6. Stop people pleasing and set boundaries

We are so conditioned to believe that our value is tied up in what we give instead of who we are. Many of us like myself are taught, self-worth is all about whether or not you are making someone else happy, by doing them a service or giving them things they want. This is what determines whether you’re good enough, you matter, and deserve to be loved. But, after living most of my life as a chronic people pleaser, turning that need into anxiety so extreme it became OCD. I have learned that finding your value in other people will always leave you feeling less than what your true worth is really meant to be.

How you can do this today, is by setting boundaries for yourself or saying no to something today. It’s okay to say no, to set boundaries, it doesn’t make you a selfish or bad person. You’re allowed to give what you receive. You’re allowed to form relationships where it’s give-give instead of give-take. You are allowed to say no. You are allowed to say “I can’t right now.” and most shocking of all; you are allowed to form the opinion that some people do not deserve your help

You do not have to give and give until there’s nothing left. Seek the people who fill you up, who reciprocate what you give, and who respect the boundaries that you make.
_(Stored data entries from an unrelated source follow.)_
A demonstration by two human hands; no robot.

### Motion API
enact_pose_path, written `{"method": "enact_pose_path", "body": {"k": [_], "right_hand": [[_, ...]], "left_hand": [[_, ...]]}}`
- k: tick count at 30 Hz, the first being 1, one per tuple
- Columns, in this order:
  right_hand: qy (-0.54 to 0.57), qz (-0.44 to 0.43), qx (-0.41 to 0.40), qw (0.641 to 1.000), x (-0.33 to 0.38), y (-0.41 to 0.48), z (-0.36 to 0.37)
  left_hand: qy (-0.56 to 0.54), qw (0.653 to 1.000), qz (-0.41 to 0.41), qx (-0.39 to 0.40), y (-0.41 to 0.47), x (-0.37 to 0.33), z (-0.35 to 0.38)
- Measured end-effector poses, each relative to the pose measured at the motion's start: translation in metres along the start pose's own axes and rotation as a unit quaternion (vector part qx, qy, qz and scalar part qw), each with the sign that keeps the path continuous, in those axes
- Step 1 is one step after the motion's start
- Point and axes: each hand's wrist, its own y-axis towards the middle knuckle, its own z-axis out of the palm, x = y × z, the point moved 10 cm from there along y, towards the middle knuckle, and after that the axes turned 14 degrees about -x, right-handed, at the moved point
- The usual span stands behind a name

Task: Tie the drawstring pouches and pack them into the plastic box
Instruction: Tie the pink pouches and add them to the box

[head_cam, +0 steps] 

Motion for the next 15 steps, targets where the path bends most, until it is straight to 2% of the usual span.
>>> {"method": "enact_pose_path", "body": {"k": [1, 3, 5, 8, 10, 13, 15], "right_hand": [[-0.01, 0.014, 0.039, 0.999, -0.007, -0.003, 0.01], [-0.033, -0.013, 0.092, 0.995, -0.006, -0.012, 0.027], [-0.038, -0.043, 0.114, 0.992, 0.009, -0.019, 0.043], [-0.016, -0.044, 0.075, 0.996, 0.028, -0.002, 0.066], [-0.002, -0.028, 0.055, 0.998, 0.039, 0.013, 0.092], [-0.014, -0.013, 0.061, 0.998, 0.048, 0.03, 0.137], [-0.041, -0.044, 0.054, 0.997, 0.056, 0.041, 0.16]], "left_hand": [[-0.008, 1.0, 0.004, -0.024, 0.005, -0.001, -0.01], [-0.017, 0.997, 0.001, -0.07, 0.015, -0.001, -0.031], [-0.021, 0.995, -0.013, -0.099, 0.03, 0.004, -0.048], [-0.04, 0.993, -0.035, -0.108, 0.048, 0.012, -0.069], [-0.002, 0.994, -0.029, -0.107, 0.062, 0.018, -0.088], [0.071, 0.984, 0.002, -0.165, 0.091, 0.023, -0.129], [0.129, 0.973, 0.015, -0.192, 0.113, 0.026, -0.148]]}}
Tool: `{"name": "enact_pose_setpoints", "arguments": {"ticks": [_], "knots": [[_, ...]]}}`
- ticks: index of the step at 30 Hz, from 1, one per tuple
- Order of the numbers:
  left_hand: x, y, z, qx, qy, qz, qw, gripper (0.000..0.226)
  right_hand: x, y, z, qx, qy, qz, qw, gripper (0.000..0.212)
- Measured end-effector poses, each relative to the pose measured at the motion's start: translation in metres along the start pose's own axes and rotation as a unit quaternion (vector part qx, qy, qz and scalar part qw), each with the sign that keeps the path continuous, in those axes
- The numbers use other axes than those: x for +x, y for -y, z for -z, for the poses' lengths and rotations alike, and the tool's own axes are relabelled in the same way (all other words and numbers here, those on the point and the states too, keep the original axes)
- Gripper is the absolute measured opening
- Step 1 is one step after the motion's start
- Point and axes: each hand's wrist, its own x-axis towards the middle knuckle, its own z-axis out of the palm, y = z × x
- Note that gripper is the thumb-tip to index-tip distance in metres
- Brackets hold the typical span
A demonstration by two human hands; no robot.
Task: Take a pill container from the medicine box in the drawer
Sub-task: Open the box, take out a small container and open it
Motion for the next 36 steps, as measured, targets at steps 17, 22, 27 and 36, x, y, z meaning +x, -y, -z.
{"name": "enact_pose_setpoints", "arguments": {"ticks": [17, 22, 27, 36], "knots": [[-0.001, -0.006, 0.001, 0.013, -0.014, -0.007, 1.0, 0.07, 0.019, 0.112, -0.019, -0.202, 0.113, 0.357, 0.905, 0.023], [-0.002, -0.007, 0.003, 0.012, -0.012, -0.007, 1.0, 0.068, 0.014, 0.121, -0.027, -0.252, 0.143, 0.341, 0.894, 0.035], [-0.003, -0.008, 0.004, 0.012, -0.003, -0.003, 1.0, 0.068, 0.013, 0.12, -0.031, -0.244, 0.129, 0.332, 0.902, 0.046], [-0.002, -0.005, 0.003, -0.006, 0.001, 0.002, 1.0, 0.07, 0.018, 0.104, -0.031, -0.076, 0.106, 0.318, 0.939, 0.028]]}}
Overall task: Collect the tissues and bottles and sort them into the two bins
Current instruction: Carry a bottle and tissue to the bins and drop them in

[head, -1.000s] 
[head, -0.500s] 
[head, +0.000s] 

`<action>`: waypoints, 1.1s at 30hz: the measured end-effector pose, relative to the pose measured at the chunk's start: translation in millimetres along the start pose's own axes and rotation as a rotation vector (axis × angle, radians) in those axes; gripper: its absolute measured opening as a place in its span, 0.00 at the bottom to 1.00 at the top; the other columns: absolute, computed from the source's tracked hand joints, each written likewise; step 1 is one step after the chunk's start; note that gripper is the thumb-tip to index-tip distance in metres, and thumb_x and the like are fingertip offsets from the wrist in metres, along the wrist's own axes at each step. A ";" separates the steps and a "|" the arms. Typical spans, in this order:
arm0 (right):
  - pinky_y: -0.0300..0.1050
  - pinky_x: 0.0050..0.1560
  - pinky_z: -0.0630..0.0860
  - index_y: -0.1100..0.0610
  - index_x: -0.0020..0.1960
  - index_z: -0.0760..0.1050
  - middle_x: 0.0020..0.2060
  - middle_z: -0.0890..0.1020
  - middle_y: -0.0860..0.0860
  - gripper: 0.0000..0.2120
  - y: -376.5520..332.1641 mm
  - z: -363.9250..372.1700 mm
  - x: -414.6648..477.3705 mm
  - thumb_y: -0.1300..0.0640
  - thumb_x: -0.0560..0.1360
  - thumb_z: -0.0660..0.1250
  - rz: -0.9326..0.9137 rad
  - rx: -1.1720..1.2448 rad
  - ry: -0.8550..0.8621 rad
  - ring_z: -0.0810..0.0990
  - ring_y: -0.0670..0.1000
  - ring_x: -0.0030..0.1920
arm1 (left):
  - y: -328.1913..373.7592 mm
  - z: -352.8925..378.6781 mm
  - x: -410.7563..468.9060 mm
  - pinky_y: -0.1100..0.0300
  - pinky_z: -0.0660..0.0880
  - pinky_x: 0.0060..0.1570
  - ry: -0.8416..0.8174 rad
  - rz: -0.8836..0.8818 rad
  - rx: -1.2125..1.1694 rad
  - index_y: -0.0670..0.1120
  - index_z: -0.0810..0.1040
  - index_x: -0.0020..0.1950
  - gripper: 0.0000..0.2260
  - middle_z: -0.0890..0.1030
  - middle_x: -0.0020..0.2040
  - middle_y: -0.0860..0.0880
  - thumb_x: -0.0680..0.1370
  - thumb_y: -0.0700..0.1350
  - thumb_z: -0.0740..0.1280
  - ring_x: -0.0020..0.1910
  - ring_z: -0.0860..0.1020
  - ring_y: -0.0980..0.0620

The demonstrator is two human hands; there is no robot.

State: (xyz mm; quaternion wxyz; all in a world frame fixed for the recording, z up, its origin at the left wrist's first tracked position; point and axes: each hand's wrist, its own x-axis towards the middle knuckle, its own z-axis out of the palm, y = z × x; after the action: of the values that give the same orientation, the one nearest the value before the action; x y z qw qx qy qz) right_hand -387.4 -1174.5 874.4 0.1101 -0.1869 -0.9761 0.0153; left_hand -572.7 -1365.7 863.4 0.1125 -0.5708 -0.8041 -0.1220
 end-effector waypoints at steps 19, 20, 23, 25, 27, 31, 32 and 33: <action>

Take all of that endless love and compassion and time and money that you are always giving other people, and turn a little bit toward yourself. See how good that feels. Don’t chase that feeling of worthiness from other people when you are so capable of filling yourself up and finding others who will appreciate you and respect your boundaries.

7.Determine your definition of self worth

Self-worth is a subjective concept that can fluctuate based on many variables, says Sabrina Romanoff, PsyD, a clinical psychologist and professor at Yeshiva University. Which means it’s important for us to determine how we ourselves define our own self worth. According to Dr. Romanoff, these are some of the factors that may influence self-worth:

Core beliefs and values
Thoughts and feelings
Emotions and mental well-being
Experiences and interactions with others
Relationships, both past and present
Health and physical fitness
Career and profession
Activities and hobbies
Community and social status
Financial position
Physical appearance
Childhood experiences

How you can do this today, is by taking the time to sit and mindfully reflect and honestly answer what factors are you using to determine your self worth? Then take the next step to release and let go of things that you are misplacing your value in like what others think of you, the amount of money you have, or your physical appearance.

Wrap Up

It’s important to have self-worth because it impacts everything you do from your relationships, to how you work, how you feel about yourself, and how others view you. Remember, self-worth, is based on your strengths, flaws, and who you truly are at your core when accomplishments, possessions, and acquisitions are stripped away. While it’s fantastic to be proud of your accomplishments and good to be aware of how others perceive you, a sense of self-worth is a vital part of a healthy and thriving existence. Your inherent value as a person does not stem from your accomplishments or what others think of you Ultimately remember You are the only one who determines your self-worth. If you believe you are worthy and valuable, you are worthy and valuable. Even if you don’t believe you are worthy and valuable, guess what—you still are worthy and valuable!